Where a line below includes the word "verification", copy that line.

*** MATERIAL SUPPLIED Section Begins ***

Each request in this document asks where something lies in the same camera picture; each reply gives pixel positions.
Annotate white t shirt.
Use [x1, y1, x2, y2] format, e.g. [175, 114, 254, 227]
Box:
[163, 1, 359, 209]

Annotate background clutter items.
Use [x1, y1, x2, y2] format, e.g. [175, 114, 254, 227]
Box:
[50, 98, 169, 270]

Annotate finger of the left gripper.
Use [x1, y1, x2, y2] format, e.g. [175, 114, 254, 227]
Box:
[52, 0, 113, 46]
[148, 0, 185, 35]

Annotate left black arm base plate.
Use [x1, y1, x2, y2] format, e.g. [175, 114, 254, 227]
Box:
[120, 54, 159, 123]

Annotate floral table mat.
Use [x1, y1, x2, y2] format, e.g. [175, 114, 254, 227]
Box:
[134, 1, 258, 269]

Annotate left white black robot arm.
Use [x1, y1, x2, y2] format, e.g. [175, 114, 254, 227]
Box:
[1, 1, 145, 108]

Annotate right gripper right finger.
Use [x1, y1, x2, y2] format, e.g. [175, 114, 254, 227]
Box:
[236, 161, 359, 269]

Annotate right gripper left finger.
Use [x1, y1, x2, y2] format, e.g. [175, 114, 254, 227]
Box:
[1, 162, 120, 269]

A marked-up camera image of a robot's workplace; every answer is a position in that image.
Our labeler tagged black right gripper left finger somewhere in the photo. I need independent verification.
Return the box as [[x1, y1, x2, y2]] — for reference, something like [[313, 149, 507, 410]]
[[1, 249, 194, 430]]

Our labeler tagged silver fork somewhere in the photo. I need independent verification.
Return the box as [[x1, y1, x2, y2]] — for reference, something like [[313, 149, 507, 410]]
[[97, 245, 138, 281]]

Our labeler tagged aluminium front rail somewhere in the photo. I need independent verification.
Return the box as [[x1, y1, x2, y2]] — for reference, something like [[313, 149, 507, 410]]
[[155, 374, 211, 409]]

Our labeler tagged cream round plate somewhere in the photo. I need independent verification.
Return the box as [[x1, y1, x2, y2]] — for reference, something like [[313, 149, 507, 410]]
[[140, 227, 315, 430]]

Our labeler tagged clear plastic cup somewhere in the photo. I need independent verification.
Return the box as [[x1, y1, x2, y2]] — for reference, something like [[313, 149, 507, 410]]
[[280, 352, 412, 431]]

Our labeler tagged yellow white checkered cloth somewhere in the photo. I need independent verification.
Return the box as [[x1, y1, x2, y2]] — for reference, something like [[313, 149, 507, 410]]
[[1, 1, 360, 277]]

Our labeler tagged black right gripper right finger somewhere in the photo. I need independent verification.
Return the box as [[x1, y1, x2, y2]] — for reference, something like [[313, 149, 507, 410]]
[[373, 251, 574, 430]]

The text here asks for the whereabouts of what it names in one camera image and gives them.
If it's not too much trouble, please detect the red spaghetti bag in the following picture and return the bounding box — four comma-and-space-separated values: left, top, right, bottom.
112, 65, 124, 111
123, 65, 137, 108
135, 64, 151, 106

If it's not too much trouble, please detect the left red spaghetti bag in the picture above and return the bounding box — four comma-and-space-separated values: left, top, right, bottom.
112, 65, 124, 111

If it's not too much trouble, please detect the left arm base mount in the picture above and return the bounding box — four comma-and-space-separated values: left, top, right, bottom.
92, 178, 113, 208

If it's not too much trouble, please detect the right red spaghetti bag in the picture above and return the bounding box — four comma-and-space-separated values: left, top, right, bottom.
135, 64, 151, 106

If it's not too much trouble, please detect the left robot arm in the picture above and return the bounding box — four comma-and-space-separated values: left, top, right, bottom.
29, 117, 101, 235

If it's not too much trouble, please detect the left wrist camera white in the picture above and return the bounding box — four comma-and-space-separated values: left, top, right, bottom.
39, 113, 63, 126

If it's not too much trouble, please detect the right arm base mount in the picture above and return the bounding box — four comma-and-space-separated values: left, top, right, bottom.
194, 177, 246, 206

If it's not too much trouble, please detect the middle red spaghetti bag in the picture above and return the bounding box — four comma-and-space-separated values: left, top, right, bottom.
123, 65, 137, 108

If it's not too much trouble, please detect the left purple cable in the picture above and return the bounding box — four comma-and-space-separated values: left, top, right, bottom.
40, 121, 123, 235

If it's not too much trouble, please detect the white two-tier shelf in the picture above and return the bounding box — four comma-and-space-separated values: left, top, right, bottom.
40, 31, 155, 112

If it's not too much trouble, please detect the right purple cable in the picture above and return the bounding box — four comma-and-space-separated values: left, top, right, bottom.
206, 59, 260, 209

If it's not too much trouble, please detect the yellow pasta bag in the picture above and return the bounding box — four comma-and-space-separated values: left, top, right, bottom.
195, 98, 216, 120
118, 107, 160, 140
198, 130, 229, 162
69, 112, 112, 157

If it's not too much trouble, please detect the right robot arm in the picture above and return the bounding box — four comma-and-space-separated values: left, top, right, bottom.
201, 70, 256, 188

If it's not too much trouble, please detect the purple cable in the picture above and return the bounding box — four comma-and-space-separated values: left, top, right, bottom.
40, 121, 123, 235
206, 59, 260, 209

*** MATERIAL SUPPLIED Section Ends ***

* [ANSWER BOX]
Our labeler tagged black right gripper left finger somewhere in the photo. I need independent verification.
Our labeler tagged silver fork somewhere in the photo. I need independent verification.
Our labeler tagged aluminium front rail somewhere in the photo. I need independent verification.
Our labeler tagged cream round plate somewhere in the photo. I need independent verification.
Our labeler tagged clear plastic cup somewhere in the photo. I need independent verification.
Our labeler tagged yellow white checkered cloth somewhere in the photo. I need independent verification.
Our labeler tagged black right gripper right finger somewhere in the photo. I need independent verification.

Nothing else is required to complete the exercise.